One of the centre's topics involves making emergency care more efficient through a pilot project at Scarborough Hospital, in Toronto's east end. Computer kiosks now let patients update their condition while waiting to see an emergency room doctor.
Those arriving at the emergency ward still check in with a triage nurse. But when they are in the waiting area, they can update their condition themselves instead of waiting for a nurse to come by. An alert will pop up on the nurse's computer screen and the patient's information is updated and care is reprioritized if needed.
"It doesn't get people in any faster. What it does do is ... improve the patient experience and reduces the workload on triage nurses so they can spend more time actually working on the more serious cases," Dr. Carter says.
Another project involves working with a consortium in Alberta to calculate what the demand will be over time for doctors, nurses and other health care professionals, depending on disease prevalence and population changes in that province.
Dr. Carter knows that process changes do not take place overnight. And he know there are good reasons why health care is behind manufacturing in terms of innovation: priorities are usually decided for medical reasons, rather than financial.
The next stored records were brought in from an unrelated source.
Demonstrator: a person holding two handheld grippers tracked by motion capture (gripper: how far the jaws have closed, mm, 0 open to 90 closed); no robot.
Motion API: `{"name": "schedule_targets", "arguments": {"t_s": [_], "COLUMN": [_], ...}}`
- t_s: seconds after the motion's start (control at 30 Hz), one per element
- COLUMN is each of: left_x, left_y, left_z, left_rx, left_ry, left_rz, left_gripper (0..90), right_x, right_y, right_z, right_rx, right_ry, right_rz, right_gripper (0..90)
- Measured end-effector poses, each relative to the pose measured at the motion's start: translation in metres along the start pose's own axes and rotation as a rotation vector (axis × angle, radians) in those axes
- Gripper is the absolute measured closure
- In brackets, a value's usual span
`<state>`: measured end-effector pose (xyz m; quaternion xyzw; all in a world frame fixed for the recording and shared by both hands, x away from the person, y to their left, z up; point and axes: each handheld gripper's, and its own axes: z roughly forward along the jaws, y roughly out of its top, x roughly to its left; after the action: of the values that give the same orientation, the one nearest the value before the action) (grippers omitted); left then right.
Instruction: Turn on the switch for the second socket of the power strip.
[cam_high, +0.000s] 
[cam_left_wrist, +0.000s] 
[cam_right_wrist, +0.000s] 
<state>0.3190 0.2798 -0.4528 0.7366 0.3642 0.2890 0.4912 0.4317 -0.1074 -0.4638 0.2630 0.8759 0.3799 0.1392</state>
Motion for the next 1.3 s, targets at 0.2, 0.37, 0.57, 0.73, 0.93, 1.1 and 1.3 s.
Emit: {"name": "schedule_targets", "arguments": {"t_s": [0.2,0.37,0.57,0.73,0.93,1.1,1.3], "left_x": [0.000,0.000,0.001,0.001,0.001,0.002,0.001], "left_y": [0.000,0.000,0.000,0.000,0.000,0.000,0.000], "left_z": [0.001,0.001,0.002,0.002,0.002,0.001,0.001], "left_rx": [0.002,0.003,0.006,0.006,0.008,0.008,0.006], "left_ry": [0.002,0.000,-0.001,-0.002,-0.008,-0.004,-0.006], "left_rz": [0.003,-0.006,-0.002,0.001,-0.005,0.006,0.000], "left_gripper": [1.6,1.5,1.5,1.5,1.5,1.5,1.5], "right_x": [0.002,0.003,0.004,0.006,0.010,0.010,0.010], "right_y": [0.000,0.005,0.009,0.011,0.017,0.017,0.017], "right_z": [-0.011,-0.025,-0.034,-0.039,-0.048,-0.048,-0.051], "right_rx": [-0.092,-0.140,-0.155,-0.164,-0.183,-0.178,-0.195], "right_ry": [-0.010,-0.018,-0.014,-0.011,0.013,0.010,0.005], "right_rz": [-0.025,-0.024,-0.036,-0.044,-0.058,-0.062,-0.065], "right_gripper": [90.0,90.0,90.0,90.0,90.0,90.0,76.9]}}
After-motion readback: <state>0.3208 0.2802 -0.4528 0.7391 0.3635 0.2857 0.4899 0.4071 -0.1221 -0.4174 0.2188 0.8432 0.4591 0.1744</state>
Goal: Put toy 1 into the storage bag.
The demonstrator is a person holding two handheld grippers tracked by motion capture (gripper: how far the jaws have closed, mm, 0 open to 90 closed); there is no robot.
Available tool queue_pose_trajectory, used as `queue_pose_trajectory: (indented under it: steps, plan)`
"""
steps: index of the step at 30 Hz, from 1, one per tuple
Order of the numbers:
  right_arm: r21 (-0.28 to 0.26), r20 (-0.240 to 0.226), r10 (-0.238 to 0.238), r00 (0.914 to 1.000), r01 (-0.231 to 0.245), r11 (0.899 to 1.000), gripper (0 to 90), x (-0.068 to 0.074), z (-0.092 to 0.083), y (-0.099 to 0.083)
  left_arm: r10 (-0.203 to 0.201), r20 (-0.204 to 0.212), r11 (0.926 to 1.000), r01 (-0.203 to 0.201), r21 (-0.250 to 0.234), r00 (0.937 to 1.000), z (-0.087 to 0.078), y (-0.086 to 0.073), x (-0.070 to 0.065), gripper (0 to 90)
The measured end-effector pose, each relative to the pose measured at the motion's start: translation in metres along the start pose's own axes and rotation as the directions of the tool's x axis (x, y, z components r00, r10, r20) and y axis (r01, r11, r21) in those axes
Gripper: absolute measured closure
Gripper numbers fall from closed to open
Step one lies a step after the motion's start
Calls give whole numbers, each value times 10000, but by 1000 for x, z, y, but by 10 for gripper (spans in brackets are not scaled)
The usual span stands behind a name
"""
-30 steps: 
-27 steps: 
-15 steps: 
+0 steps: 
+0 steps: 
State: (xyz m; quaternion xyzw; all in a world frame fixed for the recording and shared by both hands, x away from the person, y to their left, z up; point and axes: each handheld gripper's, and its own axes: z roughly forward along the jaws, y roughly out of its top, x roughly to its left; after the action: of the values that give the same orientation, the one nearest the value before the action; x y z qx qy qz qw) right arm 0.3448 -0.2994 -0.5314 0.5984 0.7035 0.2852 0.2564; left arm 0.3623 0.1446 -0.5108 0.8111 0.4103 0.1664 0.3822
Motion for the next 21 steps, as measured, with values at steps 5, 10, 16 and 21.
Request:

But some of the problems he has run into over the years make him shake his head. One Toronto hospital, for example, was turning away patients because there weren't enough beds. He was called in and, with some students, did a simulation analysis (in other words, used mathematical methods to analyze the situation). They found that patients in intensive care should have been in a step-down unit with less intensive care, and those in the step-down unit should have been in a ward.
"Health care is so complicated that the people who are working in the ICU are not co-ordinating with everybody else," Dr. Carter says. "It's a system problem. It's a communication problem."
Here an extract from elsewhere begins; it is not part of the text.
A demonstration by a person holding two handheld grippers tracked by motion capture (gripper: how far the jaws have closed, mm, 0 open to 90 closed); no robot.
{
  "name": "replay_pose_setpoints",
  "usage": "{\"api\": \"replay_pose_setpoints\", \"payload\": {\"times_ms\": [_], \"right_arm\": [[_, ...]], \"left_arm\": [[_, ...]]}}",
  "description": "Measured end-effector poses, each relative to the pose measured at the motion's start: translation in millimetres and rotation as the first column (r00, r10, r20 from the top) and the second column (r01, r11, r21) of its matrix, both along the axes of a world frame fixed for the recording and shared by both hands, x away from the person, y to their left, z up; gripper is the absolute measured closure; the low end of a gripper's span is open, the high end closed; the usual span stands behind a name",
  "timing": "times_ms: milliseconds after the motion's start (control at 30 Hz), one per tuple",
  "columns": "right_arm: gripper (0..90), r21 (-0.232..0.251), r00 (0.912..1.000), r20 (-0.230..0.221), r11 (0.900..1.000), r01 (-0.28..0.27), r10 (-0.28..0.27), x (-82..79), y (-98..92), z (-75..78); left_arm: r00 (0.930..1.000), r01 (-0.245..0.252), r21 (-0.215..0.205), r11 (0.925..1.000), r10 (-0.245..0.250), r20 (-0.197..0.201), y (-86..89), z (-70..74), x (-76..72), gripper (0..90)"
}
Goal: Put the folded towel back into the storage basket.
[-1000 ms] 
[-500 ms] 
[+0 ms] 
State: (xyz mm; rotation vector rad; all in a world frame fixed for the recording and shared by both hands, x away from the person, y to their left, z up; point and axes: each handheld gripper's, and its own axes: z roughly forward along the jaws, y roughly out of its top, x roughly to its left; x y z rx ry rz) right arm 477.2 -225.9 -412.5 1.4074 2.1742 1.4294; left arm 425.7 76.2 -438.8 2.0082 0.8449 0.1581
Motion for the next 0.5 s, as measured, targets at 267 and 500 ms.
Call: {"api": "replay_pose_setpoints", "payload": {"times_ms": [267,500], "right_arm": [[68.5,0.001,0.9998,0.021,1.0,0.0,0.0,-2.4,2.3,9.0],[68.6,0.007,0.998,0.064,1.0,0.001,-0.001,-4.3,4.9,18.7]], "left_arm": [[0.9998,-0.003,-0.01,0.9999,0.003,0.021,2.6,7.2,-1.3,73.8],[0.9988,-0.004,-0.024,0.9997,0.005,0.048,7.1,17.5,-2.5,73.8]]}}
He is not alone in looking for efficiency in the health care system. Colleagues in other parts of the country are working on other initiatives. For example, the University of British Columbia's Centre for Health Care Management has projects to enhance health care delivery and productivity.
Dr. Carter hopes that through the new centre he heads, he will be able to co-ordinate resources and there will be a place to share knowledge, especially as the sector continues to look for more ways to deliver care more efficiently.
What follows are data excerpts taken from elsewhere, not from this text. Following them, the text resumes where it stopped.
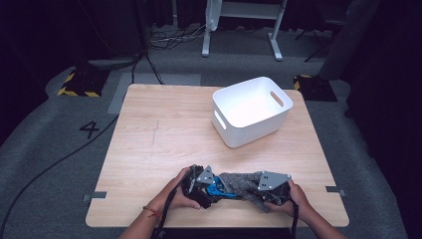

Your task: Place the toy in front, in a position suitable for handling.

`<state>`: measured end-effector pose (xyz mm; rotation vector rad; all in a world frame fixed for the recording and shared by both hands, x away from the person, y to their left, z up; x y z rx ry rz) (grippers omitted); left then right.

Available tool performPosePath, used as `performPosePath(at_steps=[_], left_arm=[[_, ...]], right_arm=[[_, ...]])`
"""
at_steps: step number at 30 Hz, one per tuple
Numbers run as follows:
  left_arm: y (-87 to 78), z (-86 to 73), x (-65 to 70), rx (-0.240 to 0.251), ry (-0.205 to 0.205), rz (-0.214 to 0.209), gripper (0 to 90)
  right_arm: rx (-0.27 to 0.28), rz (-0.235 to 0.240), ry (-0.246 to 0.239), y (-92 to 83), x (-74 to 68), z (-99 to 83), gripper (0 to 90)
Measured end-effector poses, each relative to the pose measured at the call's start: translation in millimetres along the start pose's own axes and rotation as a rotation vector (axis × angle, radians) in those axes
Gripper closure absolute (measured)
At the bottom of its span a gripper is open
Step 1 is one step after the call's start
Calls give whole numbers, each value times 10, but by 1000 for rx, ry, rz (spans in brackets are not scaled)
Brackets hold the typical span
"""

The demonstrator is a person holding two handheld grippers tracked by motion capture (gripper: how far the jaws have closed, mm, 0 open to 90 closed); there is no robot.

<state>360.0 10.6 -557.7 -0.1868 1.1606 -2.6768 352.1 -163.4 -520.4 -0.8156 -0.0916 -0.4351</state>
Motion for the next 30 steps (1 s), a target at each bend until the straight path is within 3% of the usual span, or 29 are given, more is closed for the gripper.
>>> performPosePath(at_steps=[5, 8, 11, 14, 15, 20, 23, 26, 30], left_arm=[[-17, -23, -7, 3, 12, -10, 208], [-13, -23, -8, 12, 12, -6, 208], [-13, -26, -5, 16, 8, -6, 208], [-15, -29, -5, 16, 7, -6, 209], [-18, -33, -7, 13, 13, -4, 215], [-24, -36, -8, 18, 10, -7, 218], [-24, -37, -7, 17, 13, -5, 220], [-19, -35, -7, 12, 20, 2, 234], [-18, -35, -2, 9, 17, 1, 236]], right_arm=[[40, -2, 16, -38, -19, 22, 744], [70, 5, -16, -61, -105, 96, 703], [63, 40, -66, -12, -285, 172, 571], [-3, -11, -114, 136, -326, 164, 403], [-4, -34, -116, 174, -319, 167, 400], [-20, -66, -116, 274, -280, 162, 331], [-28, -82, -128, 292, -279, 154, 340], [-54, -101, -144, 269, -259, 120, 348], [-65, -90, -114, 179, -197, 9, 340]])
Point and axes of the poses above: each handheld gripper's, and its own axes: y roughly forward along the jaws, z roughly out of its top, x roughly to its right, the point moved 8 cm from there along y, roughly forward along the jaws, and after that the axes turned 2 degrees about -z, right-handed, at the moved point
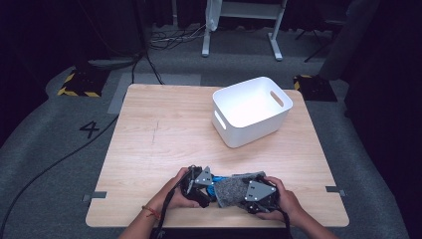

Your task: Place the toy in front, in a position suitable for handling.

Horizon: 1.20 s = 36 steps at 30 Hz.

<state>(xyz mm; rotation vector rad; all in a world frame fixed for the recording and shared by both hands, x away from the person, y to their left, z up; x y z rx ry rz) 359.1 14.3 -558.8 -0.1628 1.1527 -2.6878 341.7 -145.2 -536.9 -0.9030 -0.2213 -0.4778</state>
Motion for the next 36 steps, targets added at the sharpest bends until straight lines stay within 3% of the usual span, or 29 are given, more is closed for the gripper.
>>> performPosePath(at_steps=[5, 10, 14, 18, 22, 24, 29, 31, 36], left_arm=[[2, 2, 2, 2, -4, 4, 237], [3, 1, 4, 5, -5, 5, 237], [5, 1, 7, 10, -10, 6, 237], [5, 1, 9, 11, -11, 8, 238], [5, 0, 9, 12, -10, 8, 238], [4, -2, 10, 11, -12, 7, 237], [4, -3, 10, 11, -12, 6, 238], [2, -6, 6, 12, -4, 4, 238], [-1, -8, -1, 11, 2, 2, 239]], right_arm=[[5, -11, 20, -91, 44, -64, 328], [67, 10, -1, -37, -30, 128, 307], [95, 13, -15, 23, -85, 259, 352], [123, 21, -21, 44, -124, 358, 335], [102, 5, -60, 78, -165, 373, 524], [96, -8, -87, 85, -179, 375, 538], [70, -53, -132, 127, -209, 386, 483], [38, -81, -152, 139, -202, 353, 405], [9, -77, -113, 85, -118, 171, 362]])
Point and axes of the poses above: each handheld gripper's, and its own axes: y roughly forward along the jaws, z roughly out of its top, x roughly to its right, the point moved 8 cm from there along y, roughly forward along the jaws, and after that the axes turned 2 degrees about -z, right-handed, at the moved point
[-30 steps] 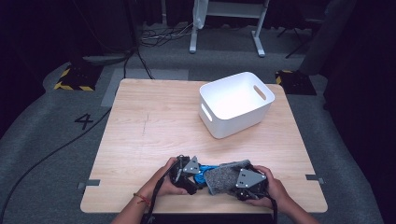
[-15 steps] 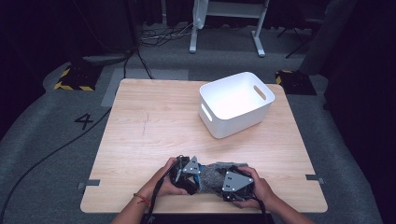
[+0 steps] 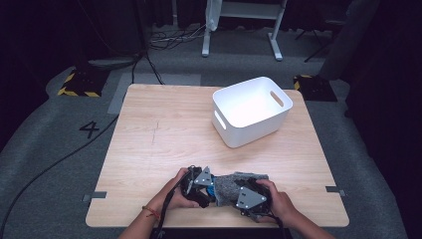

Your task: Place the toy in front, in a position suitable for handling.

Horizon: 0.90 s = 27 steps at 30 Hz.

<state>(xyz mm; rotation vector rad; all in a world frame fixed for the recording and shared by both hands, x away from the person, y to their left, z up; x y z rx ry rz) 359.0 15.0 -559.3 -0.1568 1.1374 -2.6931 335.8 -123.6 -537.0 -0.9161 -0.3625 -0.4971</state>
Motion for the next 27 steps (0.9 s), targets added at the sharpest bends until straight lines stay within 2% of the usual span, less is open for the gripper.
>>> performPosePath(at_steps=[3, 5, 7, 9, 12, 17, 20, 23, 25, 27], left_arm=[[-1, -1, 0, -1, 1, 0, 240], [-2, -1, 1, 0, 3, 0, 241], [-2, -2, 2, -1, 3, 0, 242], [-3, -2, 3, -1, 1, 0, 242], [-4, -4, 2, 1, 1, 3, 243], [-7, -5, 1, 0, 2, 4, 243], [-7, -6, 1, 0, 2, 4, 243], [-8, -5, 1, 0, 2, 6, 243], [-7, -5, 2, 1, 1, 8, 243], [-6, -5, 8, 2, -4, 9, 242]], right_arm=[[-20, 8, 20, -67, 51, -123, 369], [-15, 17, 34, -112, 70, -189, 407], [6, 31, 61, -182, 107, -256, 459], [25, 66, 83, -269, 141, -309, 569], [33, 108, 118, -389, 191, -381, 687], [31, 148, 168, -488, 272, -489, 752], [59, 139, 199, -543, 404, -473, 755], [91, 116, 234, -567, 615, -398, 755], [104, 109, 237, -511, 739, -318, 754], [99, 124, 224, -367, 824, -211, 753]])
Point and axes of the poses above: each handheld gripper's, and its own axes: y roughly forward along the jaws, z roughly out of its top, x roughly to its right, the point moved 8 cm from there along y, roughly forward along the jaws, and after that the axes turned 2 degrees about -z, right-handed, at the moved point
Companies, too, are getting involved. Business intelligence software has been used for decades to make commercial organizations more efficient, and recently, the health care industry has begun using it. SAS Canada, for example, has more than 50 hospitals in Ontario using its software for clinical research projects, more efficient use of resources, or better understanding of costs.
In the United States, waste in the health care sector amounts to about 30 per cent of the budget, Dr. Carter notes. There are no similar figures in Canada, but he suspects it's pretty close.
He was once called to a Toronto-area hospital that was booking patients for 30-minute appointments and needed help reducing its waiting list. His analysis found that the average patient was in the doctor's office for 17 minutes. By booking 20-minute appointments, productivity would improve.
"There's a lot of waste in health care and it's not intentional," he says. "It's duplicate tests, it's the waste of having people wait around. … It's the wrong resource at the wrong place at the wrong time."
New technologies or management systems won't replace the expertise of health care professionals, of course. But they do allow a hospital to better manage its resources, says Pat Finerty, vice-president of alliances and business development at SAS Canada.
"[Just as] e-banking was the rage in the mid-'90s, and integrating various lines of business in the banking industry was the major challenge, so today e-health is absolutely a top priority initiative in all the major health systems in Canada," Mr. Finerty says. "Integrating hospitals' and agencies' and ministries' information management is again a huge issue."